Container<Foo>::pop():
push rbp
mov rbp, rsp
sub rsp, 80
mov qword ptr [rbp - 64], rdi
mov rax, rdi
mov qword ptr [rbp - 56], rax
mov qword ptr [rbp - 8], rdi
mov qword ptr [rbp - 16], rsi
mov rdi, qword ptr [rbp - 16]
mov qword ptr [rbp - 48], rdi
mov rax, qword ptr [rdi + 24]
mov qword ptr [rbp - 40], rax
call std::vector<Foo, std::allocator<Foo>>::size() const
mov rcx, rax
mov rax, qword ptr [rbp - 40]
cmp rax, rcx
jb .LBB6_4
......
.LBB6_4:
mov rdi, qword ptr [rbp - 48]
mov byte ptr [rbp - 29], 0
mov rsi, qword ptr [rdi + 24]
call std::vector<Foo, std::allocator<Foo>>::operator[](unsigned long)
mov rdi, qword ptr [rbp - 64]
mov rsi, rax
call Foo::Foo(Foo&&) [base object constructor]
mov rax, qword ptr [rbp - 48]
mov rcx, qword ptr [rax + 24]
add rcx, 1
mov qword ptr [rax + 24], rcx
mov byte ptr [rbp - 29], 1
test byte ptr [rbp - 29], 1
jne .LBB6_6
mov rdi, qword ptr [rbp - 64]
call Foo::~Foo() [base object destructor]
.LBB6_6:
mov rax, qword ptr [rbp - 56]
add rsp, 80
pop rbp
ret
The reason for setting byte ptr [rbp - 29] from 0 to 1 is a special cleanup process used within Clang's CodeGen, which is outside the scope of this blog post. The call Foo::Foo(Foo&&) hints that val is indeed move constructed.
The most important bit is where Foo is being constructed via mov rdi, qword ptr [rbp - 64]. This gets passed originally at:
lea rdi, [rbp - 64]
lea rsi, [rbp - 40]
call Container<Foo>::pop()
which is a place that the caller can directly use. val is constructed directly in the caller's slot. Although NRVO is not enforced by the C++ standard, it is a common optimisation that is performed, even with the optimisation flag disabled, which is counterintuitive to a lot of people.
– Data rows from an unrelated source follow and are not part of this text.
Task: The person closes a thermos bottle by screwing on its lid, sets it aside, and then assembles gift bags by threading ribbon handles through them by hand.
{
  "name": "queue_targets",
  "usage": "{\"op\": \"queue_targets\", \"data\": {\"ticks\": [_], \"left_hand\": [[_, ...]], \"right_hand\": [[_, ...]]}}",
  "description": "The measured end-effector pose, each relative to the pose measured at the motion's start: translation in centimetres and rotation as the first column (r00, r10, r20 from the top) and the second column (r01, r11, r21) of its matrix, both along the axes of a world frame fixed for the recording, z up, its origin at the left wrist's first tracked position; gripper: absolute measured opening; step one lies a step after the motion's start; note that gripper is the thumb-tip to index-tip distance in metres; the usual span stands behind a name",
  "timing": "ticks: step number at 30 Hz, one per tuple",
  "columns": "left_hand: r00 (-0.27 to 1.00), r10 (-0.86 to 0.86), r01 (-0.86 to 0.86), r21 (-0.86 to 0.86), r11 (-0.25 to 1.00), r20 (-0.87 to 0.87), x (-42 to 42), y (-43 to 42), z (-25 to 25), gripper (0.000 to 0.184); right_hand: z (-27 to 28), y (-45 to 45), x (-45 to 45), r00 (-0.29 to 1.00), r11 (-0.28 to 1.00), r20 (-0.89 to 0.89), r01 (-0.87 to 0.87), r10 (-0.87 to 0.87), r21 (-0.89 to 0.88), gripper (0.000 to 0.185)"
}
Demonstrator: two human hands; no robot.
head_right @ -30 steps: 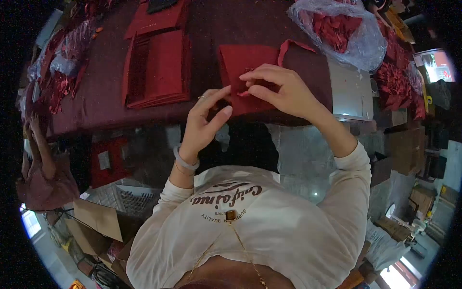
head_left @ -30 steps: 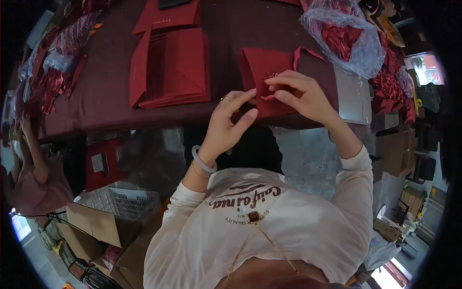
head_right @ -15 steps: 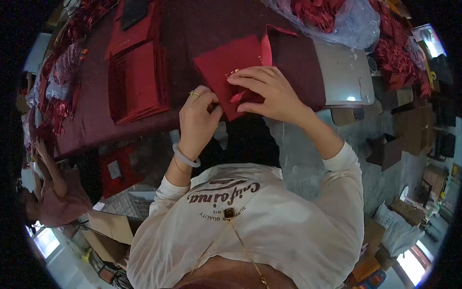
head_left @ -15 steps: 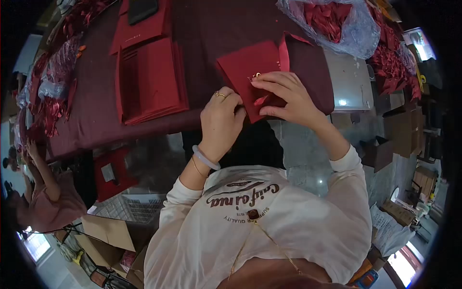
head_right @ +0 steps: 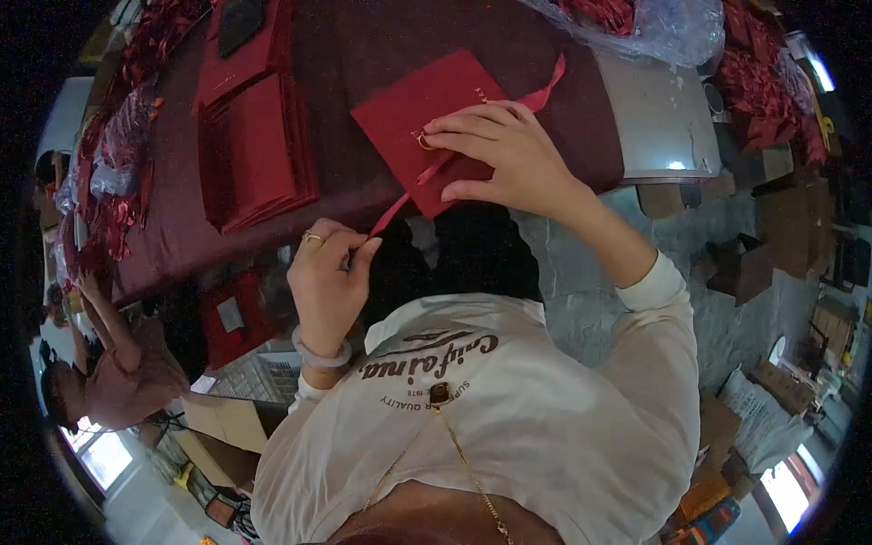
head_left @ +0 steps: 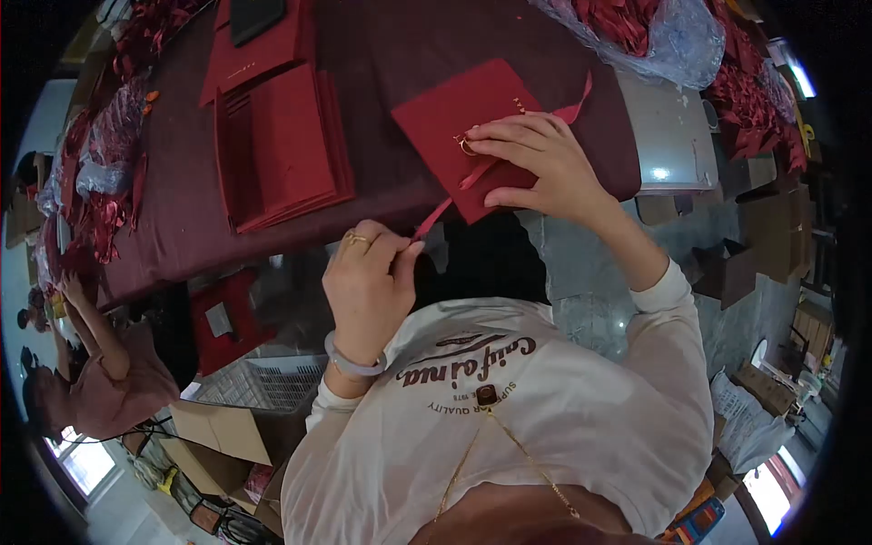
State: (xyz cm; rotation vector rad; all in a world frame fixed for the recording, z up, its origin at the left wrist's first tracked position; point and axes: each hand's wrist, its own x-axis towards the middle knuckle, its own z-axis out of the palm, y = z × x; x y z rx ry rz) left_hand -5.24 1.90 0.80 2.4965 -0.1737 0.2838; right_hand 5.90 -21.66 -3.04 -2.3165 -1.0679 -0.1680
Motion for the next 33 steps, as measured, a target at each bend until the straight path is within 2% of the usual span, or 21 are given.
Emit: {"op": "queue_targets", "data": {"ticks": [2, 4, 5, 6, 8, 11, 13, 16, 17, 19, 21, 22, 23, 24, 25, 27, 28, 29, 31, 32, 33], "left_hand": [[0.998, 0.040, -0.041, -0.018, 0.999, -0.040, -1.1, 1.5, -0.3, 0.009], [0.969, 0.138, -0.154, -0.066, 0.986, -0.205, -1.9, 2.7, -0.9, 0.014], [0.975, 0.160, -0.156, 0.035, 0.987, -0.155, -2.3, 2.8, -1.3, 0.024], [0.974, 0.168, -0.165, 0.031, 0.986, -0.151, -2.3, 2.3, -1.2, 0.024], [0.973, 0.201, -0.196, -0.050, 0.979, 0.114, -2.1, 0.0, -0.2, 0.029], [0.993, 0.071, -0.040, -0.284, 0.958, 0.098, 0.0, -2.3, 0.1, 0.029], [0.993, 0.110, -0.089, -0.307, 0.947, 0.050, 2.9, -3.2, -0.3, 0.031], [0.972, 0.177, -0.140, -0.219, 0.966, 0.156, 5.9, -3.8, -1.9, 0.043], [0.977, 0.187, -0.164, -0.199, 0.966, 0.105, 6.3, -4.0, -2.1, 0.047], [0.978, 0.203, -0.189, -0.187, 0.964, 0.056, 6.5, -4.4, -2.0, 0.051], [0.969, 0.187, -0.234, -0.360, 0.903, -0.161, 6.5, -4.3, -2.0, 0.060], [0.968, 0.192, -0.239, -0.365, 0.900, -0.160, 6.4, -4.3, -2.1, 0.060], [0.973, 0.189, -0.230, -0.471, 0.852, -0.134, 6.2, -4.3, -2.4, 0.062], [0.976, 0.190, -0.219, -0.569, 0.793, -0.111, 5.9, -4.2, -2.6, 0.063], [0.973, 0.197, -0.228, -0.567, 0.792, -0.117, 5.8, -4.1, -2.7, 0.063], [0.978, 0.143, -0.210, -0.685, 0.697, -0.154, 5.9, -4.1, -3.0, 0.054], [0.978, 0.139, -0.207, -0.684, 0.699, -0.154, 5.9, -4.1, -3.3, 0.054], [0.980, 0.115, -0.199, -0.729, 0.655, -0.165, 5.9, -4.1, -3.7, 0.053], [0.980, 0.090, -0.193, -0.774, 0.603, -0.175, 6.0, -4.2, -4.0, 0.052], [0.981, 0.081, -0.189, -0.784, 0.591, -0.175, 5.9, -4.1, -4.0, 0.052], [0.981, 0.076, -0.187, -0.793, 0.580, -0.177, 5.8, -4.0, -4.1, 0.051]], "right_hand": [[0.1, 0.0, 0.1, 1.000, 1.000, 0.007, -0.006, 0.006, -0.004, 0.055], [0.3, 0.1, 0.0, 1.000, 1.000, 0.003, -0.011, 0.011, -0.024, 0.054], [0.3, 0.2, 0.0, 1.000, 1.000, 0.005, -0.018, 0.019, -0.026, 0.054], [0.4, 0.2, 0.0, 1.000, 1.000, 0.013, -0.017, 0.018, -0.020, 0.053], [0.5, 0.1, 0.1, 0.999, 0.999, 0.028, -0.027, 0.027, -0.026, 0.053], [1.2, -0.5, -0.1, 0.999, 0.986, 0.047, -0.006, -0.001, 0.165, 0.042], [2.2, -1.6, -0.2, 0.997, 0.972, 0.027, 0.060, -0.067, 0.227, 0.033], [2.9, -3.8, 1.1, 0.973, 0.975, 0.105, 0.197, -0.207, 0.100, 0.033], [2.8, -4.7, 1.4, 0.972, 0.977, 0.116, 0.194, -0.204, 0.092, 0.033], [2.4, -6.4, 1.7, 0.957, 0.961, 0.138, 0.266, -0.254, -0.077, 0.031], [2.0, -7.9, 2.1, 0.964, 0.964, 0.099, 0.253, -0.245, -0.077, 0.027], [2.2, -8.5, 2.1, 0.970, 0.967, 0.077, 0.235, -0.229, -0.093, 0.025], [2.1, -9.1, 1.9, 0.976, 0.970, 0.051, 0.218, -0.213, -0.107, 0.023], [1.7, -9.7, 1.6, 0.946, 0.957, -0.174, 0.286, -0.273, 0.053, 0.014], [1.8, -10.3, 1.5, 0.947, 0.959, -0.181, 0.280, -0.266, 0.052, 0.014], [2.2, -11.1, 1.2, 0.819, 0.833, -0.571, 0.274, 0.060, 0.480, 0.012], [2.0, -11.4, 1.3, 0.661, 0.713, -0.723, 0.407, 0.202, 0.571, 0.012], [1.9, -11.4, 1.3, 0.663, 0.712, -0.722, 0.410, 0.197, 0.570, 0.012], [2.0, -10.2, 1.5, 0.545, 0.484, -0.770, 0.603, 0.330, 0.634, 0.013], [2.1, -9.2, 1.3, 0.580, 0.398, -0.744, 0.629, 0.333, 0.668, 0.014], [1.8, -9.3, 1.6, 0.576, 0.403, -0.745, 0.628, 0.336, 0.666, 0.014]]}}
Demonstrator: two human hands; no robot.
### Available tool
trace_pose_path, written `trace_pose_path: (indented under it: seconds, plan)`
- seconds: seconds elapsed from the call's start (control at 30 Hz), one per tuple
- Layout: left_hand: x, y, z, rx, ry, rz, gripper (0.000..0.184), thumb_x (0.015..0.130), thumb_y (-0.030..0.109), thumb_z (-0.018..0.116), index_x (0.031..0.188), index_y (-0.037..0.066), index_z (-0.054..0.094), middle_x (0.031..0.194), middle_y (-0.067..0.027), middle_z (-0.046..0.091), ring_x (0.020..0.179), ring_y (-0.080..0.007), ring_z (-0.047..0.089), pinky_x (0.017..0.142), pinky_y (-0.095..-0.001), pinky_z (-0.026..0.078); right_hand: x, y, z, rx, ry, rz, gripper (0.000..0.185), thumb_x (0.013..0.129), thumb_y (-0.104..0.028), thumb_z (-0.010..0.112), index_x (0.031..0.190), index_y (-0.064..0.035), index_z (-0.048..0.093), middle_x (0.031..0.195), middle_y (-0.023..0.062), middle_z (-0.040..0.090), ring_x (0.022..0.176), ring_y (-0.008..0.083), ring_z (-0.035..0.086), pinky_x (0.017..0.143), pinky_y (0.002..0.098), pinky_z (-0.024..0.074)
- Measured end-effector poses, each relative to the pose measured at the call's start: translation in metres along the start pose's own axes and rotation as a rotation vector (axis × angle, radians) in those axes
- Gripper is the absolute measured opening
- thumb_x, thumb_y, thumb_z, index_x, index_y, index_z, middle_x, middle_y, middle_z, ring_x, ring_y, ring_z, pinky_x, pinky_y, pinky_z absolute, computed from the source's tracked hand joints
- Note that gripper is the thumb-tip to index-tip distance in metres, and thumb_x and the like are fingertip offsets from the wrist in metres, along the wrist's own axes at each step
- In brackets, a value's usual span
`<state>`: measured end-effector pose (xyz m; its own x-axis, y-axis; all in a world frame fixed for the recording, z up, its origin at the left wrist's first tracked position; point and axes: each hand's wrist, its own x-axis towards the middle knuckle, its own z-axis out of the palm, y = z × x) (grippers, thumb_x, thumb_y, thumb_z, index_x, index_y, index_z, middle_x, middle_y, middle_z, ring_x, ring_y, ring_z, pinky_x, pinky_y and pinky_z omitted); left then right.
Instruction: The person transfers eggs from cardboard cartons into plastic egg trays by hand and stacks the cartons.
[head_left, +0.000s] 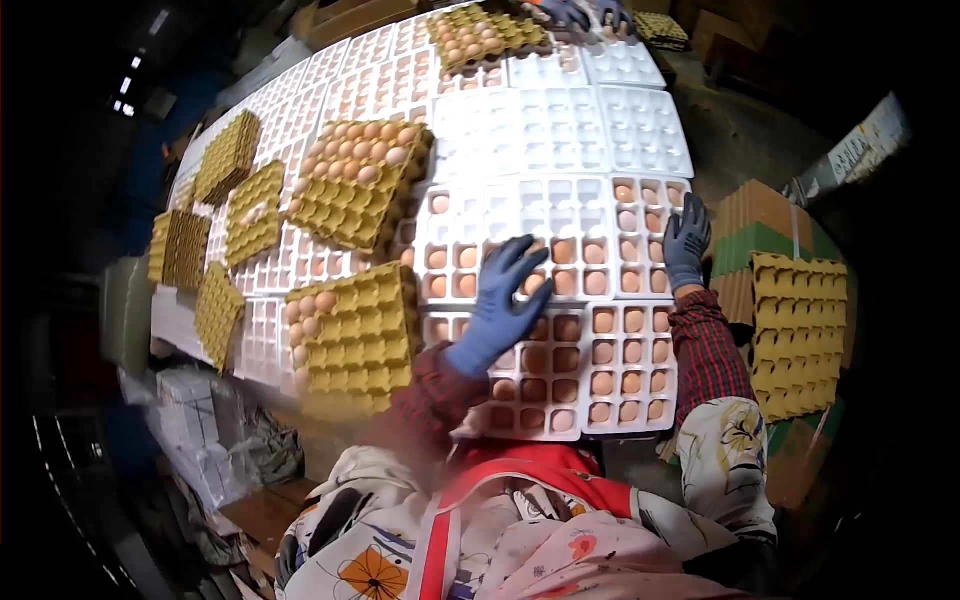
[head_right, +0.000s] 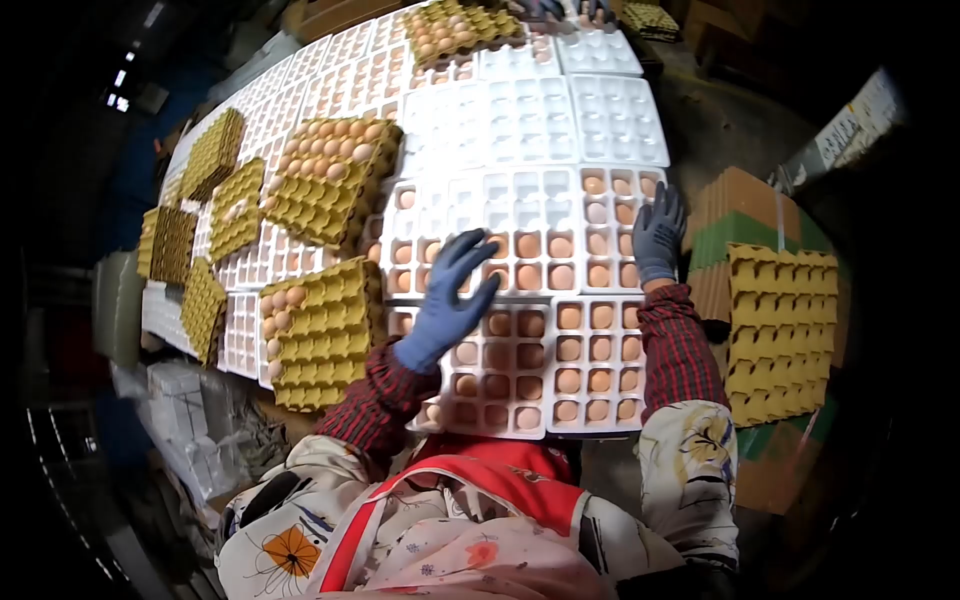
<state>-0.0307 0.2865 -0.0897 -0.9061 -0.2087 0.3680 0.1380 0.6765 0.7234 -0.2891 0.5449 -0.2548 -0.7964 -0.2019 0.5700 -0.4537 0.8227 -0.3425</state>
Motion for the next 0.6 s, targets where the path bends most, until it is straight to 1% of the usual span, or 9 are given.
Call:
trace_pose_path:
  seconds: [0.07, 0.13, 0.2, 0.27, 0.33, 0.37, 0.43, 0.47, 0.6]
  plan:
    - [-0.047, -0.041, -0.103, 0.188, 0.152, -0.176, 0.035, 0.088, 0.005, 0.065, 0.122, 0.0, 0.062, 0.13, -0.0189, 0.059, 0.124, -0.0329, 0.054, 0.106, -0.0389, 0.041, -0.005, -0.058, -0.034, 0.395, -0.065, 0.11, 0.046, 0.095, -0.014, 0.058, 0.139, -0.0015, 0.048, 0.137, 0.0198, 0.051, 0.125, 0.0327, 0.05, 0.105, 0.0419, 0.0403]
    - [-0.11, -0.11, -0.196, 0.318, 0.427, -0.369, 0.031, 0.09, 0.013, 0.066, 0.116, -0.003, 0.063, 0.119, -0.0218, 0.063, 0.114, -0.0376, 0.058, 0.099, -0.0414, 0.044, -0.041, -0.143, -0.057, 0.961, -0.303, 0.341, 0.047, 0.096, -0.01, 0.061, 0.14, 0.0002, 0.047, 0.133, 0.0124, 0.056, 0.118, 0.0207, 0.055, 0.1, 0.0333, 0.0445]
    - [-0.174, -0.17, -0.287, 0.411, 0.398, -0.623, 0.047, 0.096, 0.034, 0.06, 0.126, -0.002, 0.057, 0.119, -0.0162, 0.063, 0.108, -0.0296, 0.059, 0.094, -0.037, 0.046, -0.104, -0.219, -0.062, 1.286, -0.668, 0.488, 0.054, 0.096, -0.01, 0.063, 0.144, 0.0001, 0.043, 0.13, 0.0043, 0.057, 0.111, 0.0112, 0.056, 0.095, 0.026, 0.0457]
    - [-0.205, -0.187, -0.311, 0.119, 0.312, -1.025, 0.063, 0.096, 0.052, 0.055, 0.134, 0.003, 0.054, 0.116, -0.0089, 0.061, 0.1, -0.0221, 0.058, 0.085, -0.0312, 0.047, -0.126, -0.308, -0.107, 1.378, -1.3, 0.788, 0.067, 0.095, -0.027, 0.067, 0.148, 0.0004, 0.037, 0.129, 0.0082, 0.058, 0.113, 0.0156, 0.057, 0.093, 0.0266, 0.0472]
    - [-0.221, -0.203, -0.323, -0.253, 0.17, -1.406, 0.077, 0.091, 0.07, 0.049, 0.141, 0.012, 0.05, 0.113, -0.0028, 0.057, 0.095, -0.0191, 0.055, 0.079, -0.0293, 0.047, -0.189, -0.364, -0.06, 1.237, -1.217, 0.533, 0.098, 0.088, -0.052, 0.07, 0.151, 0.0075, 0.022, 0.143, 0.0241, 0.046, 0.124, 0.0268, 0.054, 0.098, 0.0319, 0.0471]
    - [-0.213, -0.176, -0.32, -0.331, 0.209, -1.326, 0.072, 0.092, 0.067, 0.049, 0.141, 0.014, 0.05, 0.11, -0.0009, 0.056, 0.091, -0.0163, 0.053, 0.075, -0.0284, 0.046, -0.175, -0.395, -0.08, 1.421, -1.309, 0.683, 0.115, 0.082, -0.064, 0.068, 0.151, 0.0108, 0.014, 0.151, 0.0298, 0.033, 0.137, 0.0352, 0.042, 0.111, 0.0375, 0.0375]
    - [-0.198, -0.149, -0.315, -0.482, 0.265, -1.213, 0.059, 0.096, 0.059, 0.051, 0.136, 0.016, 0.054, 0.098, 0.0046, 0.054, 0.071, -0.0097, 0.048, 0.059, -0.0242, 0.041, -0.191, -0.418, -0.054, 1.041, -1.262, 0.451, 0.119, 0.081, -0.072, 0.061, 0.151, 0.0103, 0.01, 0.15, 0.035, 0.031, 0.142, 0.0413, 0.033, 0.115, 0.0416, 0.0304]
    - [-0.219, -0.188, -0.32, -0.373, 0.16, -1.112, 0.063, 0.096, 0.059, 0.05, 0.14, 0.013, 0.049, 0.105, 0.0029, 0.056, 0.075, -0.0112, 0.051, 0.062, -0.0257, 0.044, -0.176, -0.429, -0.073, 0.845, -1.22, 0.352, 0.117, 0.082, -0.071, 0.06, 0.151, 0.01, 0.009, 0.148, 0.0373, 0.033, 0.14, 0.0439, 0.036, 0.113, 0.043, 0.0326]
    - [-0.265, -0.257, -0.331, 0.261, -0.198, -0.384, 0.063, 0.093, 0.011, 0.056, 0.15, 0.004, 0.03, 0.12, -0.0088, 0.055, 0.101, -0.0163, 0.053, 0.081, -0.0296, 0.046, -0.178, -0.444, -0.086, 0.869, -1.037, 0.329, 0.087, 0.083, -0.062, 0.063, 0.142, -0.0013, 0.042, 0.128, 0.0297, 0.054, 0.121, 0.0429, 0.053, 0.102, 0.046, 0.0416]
In this example of Clang, the semantic analyser reads that function and identifies return paths to attach the NRVO flag to the variable.
The subtlety is why my Rust buddy was confused. In Rust, there is no distinction between a copy or a move when constructing an object. In fact, if we are stricter in defining things, moves are too trivial in Rust, so such distinction is not necessary.
Our discussion deserves a post because I realise sometimes it is very hard to reason about facts. The difficulty of successfully defending an argument depends heavily on the backgrounds and emotions of the person you are talking to.
The practical fact is that if we assume the above T is move constructible, then in almost all cases, NRVO kicks in. I have spent a whole blog post demonstrating this. However, the experienced engineer I talked to was not convinced. Sticking with a particular paradigm, he was unfamiliar with the complexity of modern C++ compilers. The hard truth is that if engineers are unwilling to get to the bottom to seek the truth, then the discussion results in a dirty fight.
I started writing more, because writing is a process of arguing against myself, which is exponentially easier than against anyone else. It is so great that certain languages and even AI have given us so much confidence that our own code will not easily break. But should we really stop caring just because the complexity is stripped away from our screens? Can we humble ourselves?